» Records shown:
··········

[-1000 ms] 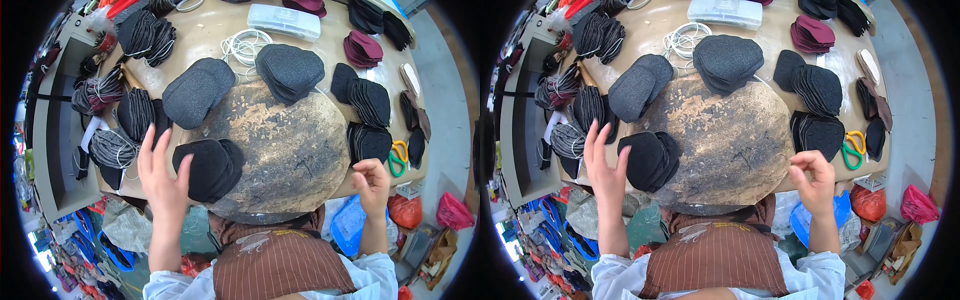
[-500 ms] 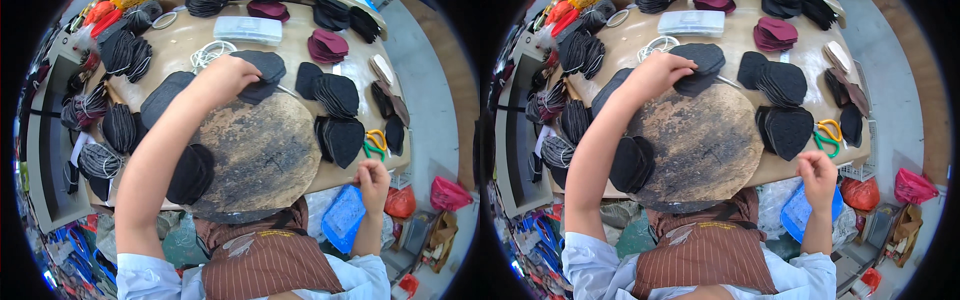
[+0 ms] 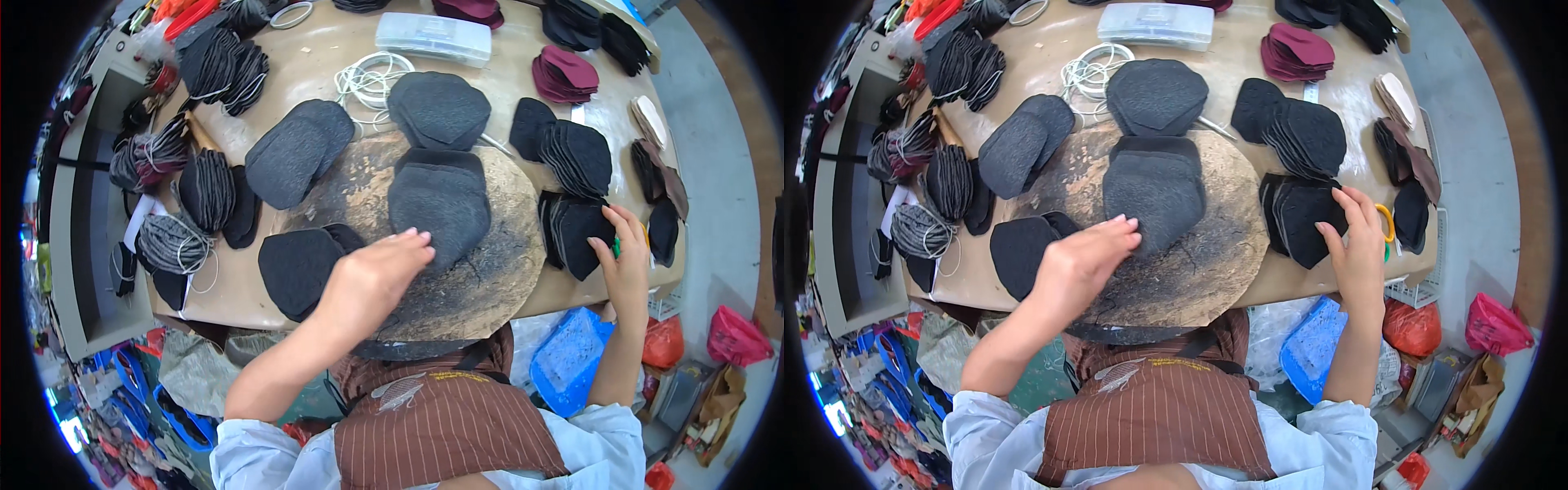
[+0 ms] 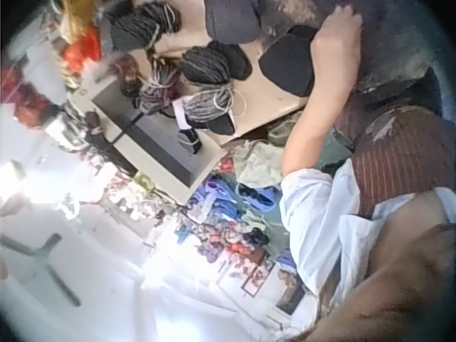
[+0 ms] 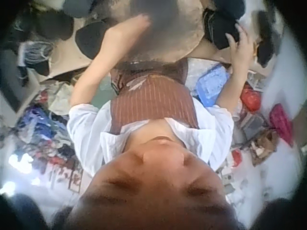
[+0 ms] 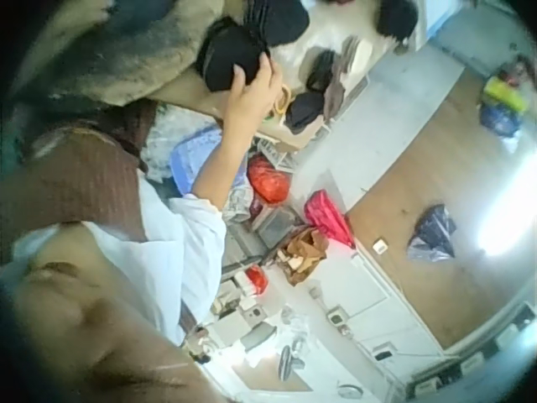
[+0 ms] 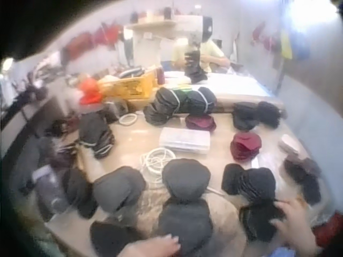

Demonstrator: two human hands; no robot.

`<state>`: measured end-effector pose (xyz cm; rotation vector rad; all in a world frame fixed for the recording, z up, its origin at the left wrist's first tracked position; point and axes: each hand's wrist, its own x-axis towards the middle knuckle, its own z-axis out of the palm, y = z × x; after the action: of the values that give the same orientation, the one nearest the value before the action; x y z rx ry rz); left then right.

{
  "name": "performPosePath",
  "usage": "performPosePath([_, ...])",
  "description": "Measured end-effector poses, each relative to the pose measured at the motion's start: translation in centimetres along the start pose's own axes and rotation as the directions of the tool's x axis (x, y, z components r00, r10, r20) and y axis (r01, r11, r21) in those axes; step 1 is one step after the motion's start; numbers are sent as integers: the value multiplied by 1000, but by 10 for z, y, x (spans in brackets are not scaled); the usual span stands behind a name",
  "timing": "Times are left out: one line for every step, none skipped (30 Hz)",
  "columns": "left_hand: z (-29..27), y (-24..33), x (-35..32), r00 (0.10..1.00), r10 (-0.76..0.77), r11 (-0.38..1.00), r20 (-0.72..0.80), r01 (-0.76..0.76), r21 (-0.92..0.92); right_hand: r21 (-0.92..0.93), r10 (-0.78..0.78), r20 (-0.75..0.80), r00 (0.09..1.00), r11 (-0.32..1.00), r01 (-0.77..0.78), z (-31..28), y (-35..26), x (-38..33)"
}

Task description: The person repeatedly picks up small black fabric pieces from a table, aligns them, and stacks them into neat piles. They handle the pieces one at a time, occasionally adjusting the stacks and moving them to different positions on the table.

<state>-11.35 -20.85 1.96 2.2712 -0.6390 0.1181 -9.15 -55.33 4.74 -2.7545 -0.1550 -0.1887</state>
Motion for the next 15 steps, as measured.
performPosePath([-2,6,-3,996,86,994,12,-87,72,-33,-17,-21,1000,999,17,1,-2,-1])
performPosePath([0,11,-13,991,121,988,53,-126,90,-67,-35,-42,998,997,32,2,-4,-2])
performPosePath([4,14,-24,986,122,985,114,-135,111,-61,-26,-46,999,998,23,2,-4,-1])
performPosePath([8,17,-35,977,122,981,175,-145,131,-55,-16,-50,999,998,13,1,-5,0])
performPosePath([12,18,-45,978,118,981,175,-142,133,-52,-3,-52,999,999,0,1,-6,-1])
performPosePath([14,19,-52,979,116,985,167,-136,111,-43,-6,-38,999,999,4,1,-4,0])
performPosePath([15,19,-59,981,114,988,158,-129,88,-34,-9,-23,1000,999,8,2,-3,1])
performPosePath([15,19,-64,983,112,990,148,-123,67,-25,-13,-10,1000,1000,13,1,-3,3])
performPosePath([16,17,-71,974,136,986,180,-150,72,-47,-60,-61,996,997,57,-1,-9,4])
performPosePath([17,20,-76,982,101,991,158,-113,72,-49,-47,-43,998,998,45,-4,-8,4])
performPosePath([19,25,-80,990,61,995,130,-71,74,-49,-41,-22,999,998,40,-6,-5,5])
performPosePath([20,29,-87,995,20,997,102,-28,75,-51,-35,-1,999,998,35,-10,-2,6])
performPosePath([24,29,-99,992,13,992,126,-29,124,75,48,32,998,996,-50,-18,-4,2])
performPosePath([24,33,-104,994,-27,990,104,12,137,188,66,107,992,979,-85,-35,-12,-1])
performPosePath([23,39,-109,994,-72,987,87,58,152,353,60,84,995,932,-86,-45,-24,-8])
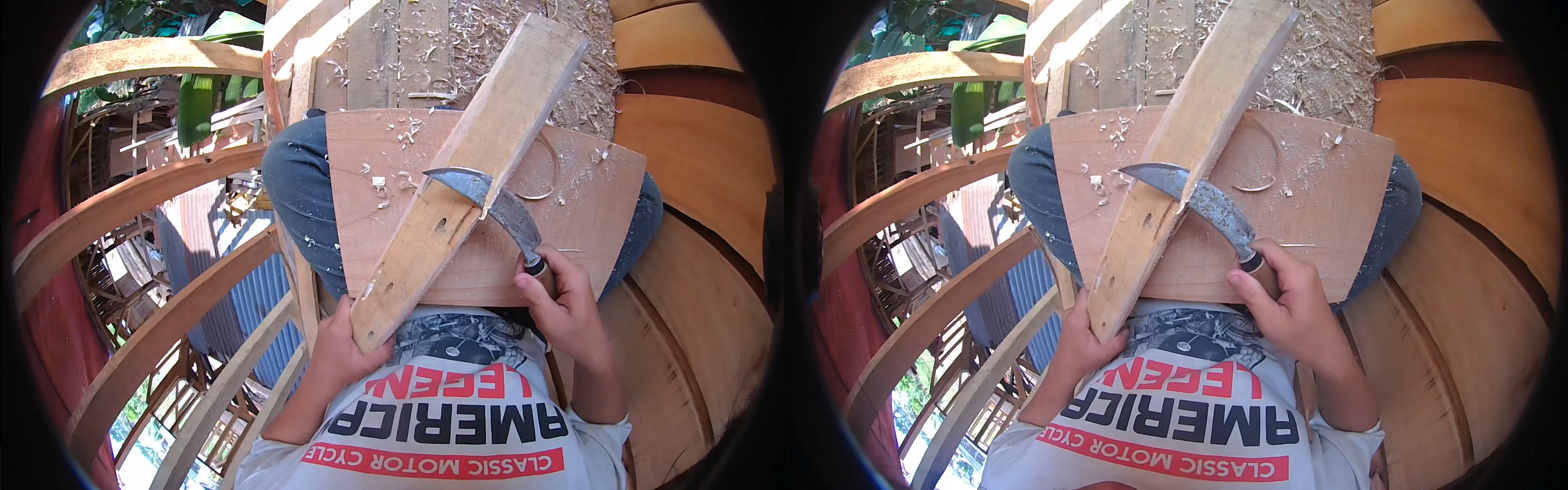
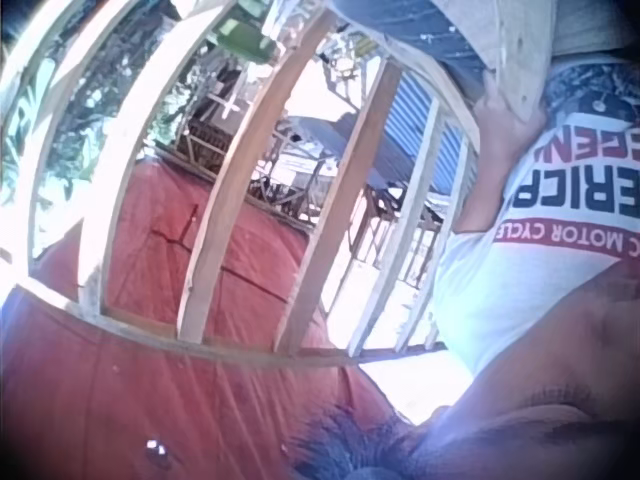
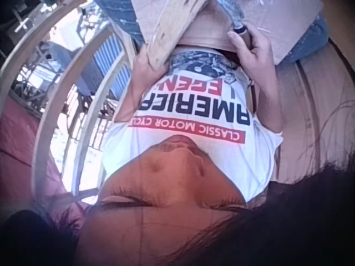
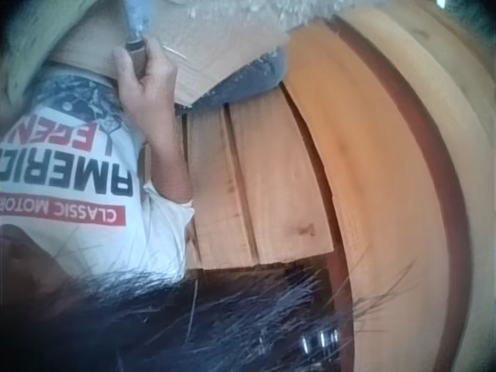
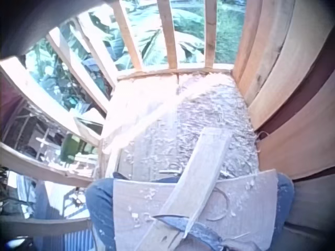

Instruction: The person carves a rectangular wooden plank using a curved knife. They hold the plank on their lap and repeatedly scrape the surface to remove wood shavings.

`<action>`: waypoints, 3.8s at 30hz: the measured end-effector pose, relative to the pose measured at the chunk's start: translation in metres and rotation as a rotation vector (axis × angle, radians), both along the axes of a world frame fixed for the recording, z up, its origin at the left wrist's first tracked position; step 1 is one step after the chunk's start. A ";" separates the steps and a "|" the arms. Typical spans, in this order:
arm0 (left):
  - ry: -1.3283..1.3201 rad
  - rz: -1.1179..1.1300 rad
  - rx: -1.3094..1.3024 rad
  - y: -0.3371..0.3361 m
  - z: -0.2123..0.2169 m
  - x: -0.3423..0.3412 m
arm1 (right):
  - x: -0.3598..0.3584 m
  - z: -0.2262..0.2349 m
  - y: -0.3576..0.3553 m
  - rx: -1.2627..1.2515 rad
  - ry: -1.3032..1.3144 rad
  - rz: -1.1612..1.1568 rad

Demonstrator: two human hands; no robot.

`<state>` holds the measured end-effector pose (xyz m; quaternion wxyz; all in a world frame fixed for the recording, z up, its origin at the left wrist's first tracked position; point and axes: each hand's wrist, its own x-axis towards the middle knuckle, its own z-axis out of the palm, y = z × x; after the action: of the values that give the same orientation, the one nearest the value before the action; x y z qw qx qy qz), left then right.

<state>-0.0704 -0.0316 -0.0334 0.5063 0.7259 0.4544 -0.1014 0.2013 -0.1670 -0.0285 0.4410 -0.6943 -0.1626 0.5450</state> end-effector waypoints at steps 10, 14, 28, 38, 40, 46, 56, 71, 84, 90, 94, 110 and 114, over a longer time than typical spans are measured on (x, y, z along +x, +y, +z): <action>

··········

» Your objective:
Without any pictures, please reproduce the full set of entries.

» Written response:
[-1000 ms] 
[-500 ms] 
[+0 ms] 
[+0 ms] 
[+0 ms] 
[+0 ms] 
[+0 ms] 

Demonstrator: two human hands; no robot.

`<state>`: measured end-effector pose (xyz cm; rotation vector rad; all in a world frame fixed for the recording, z up, its origin at the left wrist's first tracked position; point and axes: each hand's wrist, its own x-axis towards the middle knuckle, its own z-axis out of the palm, y = z × x; after the action: of the values that give the same orientation, the one nearest the value before the action; x y z rx ry rz); left then right.

{
  "name": "performPosePath",
  "usage": "performPosePath([_, ...])",
  "description": "Measured end-effector poses, each relative to the pose measured at the motion's start: translation in centimetres along the start pose's own axes and rotation as the directions of the tool's x axis (x, y, z components r00, r10, r20) and y axis (r01, r11, r21) in those axes; step 1 is one step after the motion's start; numbers are sent as integers: the value multiplied by 1000, but by 10 for z, y, x (spans in brackets are not scaled); the usual span stands behind a name",
  "timing": "Times are left out: one line for every step, none skipped (30 Hz)",
  "columns": "left_hand: z (-29..27), y (-24..33), x (-35..32), r00 (0.10..1.00), r10 (-0.76..0.77), r11 (-0.38..1.00), r20 (-0.72..0.80), r01 (-0.76..0.76), r21 (-0.92..0.92); right_hand: r21 (-0.92..0.93), r10 (-0.78..0.78), r20 (-0.75..0.80), r00 (0.09..1.00), r11 (-0.32..1.00), r01 (-0.77..0.78), z (-31..28), y (-35..26), x (-38..33)"
}

Task description: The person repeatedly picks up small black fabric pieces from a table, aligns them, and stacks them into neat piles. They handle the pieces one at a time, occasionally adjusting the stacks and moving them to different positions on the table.

<state>-11.35 -20.85 1.96 2.2712 -0.6390 0.1181 -9.15 -55.33 4.74 -2.7545 -0.1550 -0.1887</state>
Motion for the next 15 steps, as measured.
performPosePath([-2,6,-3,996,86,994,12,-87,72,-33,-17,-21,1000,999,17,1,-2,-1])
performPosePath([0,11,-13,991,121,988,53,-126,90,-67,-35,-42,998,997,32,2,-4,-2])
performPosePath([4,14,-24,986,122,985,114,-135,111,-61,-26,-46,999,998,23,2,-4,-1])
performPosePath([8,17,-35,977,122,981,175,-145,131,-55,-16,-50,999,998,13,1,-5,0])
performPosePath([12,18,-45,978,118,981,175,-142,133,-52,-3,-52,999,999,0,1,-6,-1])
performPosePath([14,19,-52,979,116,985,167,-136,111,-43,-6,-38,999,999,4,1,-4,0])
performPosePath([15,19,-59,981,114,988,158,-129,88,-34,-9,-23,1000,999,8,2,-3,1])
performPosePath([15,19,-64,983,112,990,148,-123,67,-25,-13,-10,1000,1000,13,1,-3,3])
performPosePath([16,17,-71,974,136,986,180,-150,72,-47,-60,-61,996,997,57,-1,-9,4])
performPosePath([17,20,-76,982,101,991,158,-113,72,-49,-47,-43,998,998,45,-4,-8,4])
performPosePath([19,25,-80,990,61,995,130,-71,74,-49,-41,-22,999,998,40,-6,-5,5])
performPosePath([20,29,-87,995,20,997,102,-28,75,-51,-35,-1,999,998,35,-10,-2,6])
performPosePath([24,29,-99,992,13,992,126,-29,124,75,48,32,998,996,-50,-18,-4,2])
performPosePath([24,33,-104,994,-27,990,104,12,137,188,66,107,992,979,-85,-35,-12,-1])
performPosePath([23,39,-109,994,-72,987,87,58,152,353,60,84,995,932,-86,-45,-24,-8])

Instruction: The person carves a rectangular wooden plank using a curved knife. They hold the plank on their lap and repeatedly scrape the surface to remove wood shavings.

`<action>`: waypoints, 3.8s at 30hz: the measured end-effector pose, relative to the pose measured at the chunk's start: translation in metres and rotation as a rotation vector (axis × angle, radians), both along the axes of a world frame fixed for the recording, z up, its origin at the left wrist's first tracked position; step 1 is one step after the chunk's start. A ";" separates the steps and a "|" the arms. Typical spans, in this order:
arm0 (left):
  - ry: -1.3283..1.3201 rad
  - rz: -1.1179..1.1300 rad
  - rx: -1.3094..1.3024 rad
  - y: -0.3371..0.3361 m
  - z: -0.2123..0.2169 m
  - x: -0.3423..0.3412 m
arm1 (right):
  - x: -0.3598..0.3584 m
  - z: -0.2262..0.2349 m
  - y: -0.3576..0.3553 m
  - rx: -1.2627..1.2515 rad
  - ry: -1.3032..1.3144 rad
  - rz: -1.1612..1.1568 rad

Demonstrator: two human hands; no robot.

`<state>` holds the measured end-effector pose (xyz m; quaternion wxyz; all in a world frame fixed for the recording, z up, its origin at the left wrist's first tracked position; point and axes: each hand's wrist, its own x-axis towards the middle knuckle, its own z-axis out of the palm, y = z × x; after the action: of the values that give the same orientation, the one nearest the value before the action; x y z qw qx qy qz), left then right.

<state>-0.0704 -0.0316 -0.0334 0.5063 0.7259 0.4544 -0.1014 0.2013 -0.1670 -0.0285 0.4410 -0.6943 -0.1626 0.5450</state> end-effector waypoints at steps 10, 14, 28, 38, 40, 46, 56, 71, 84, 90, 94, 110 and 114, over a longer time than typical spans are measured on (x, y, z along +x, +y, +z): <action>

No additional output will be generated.